What is being done in response to quagga/zebra mussels?

State and federal agencies have initiated a unified response to the quagga/zebra mussel invasion in California. The involved agencies include the Departments of Fish and Wildlife (CDFW), Water Resources (DWR), Food and Agriculture (CDFA), Boating and Waterways, Parks and Recreation, Cal Fire, CalTrans, State Water Resources Control Board, State Lands Commission, and the Natural Resources Agency; U.S. Fish and Wildlife Service, U.S. Forest Service, U.S. Army Corps of Engineers, U.S. Geological Survey, National Park Service, and Bureau of Reclamation; Metropolitan Water District of Southern California; and multiple local authorities. Actions include:

  • Increased watercraft inspections at CDFA Border Protection Stations.
  • Development and implementation of monitoring plans for high risk waterbodies in the state.
  • Training of state, federal, and local agency staff to conduct watercraft inspections and monitoring.
  • Public outreach and education including mailings to watercraft owners, posting of signs, distribution of informational cards, attendance at public events, and media events.

What is CDFW doing to stop the spread of quagga/zebra in California?
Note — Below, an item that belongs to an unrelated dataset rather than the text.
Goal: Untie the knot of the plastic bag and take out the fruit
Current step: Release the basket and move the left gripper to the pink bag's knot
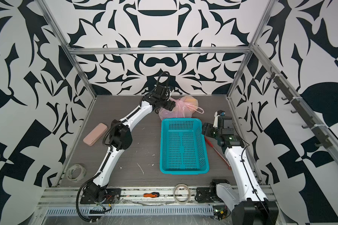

CDFW, in cooperation with many other state, federal, and local agencies, has been working together to contain and control the quagga/zebra mussels since their discovery in Lake Mead in January 2007. As part of its response, CDFW has taken the following specific actions:

  • At Headquarters, hired staff to guide statewide efforts including prevention, monitoring, and outreach and education. In addition, hired staff in regional offices to serve as leads for local quagga/zebra mussel efforts, and to provide guidance to local authorities, water mangers, and the public.
  • Developed a watercraft inspection and decontamination training that it is offered statewide.
  • In cooperation with DWR, developed monitoring protocols available on the website.
  • In cooperation with U.C. Extension and U.S. Fish and Wildlife Service, developed a monitoring training program as an additional resource for local authorities.
  • Developed a communications plan and networked with many state, federal, and local agencies to create a coalition that shares information, resources, and consistent messages.
  • Works with local agencies to develop Response Plans for infested waterbodies.
  • Trained Warden/K-9 units to assist in the detection of quagga/zebra mussels.

Is recreational boating allowed in infested waterbodies, and if so, why is public access not restricted?

Public access varies upon the waterbody because each waterbody has a unique position in its city or county. A unilateral closure of infested waters can have devastating economic impacts upon a community. CDFW works with the authority in charge of each infested water to determine the best control and containment methods. Some options include requiring all watercraft to be “Clean, Drained, and Dried” when exiting, allowing only slipped and moored watercraft, or reducing all watercraft access. Staffing and resources can affect these decisions and the ability to implement some of these options.

Where can I find information on boat inspections or cleaning stations?

Boat inspection programs are implemented by the water managers and are varied. Please contact the particular waterbody directly for information regarding their program and requirements prior to your visit.

Do all watercraft, including kayaks, inflatables, and fishing gear need to be cleaned between waterbodies?

Yes. CLEAN, DRAIN, and DRY all surfaces that come into contact with water after every use.

Can you launch a watercraft in saltwater as a way to decontaminate it?

A conservative estimate of the lethal salt concentration for quagga/zebra mussels is 10 to 15 parts per thousand (ppt). The average ocean salinity is 35 ppt. However, the duration of exposure necessary for the salt water to kill the mussels is unknown.

Does the state use a database to track watercraft leaving infested waters?

CDFW has given this suggestion consideration, and determined that it would not be feasible or effective at this time.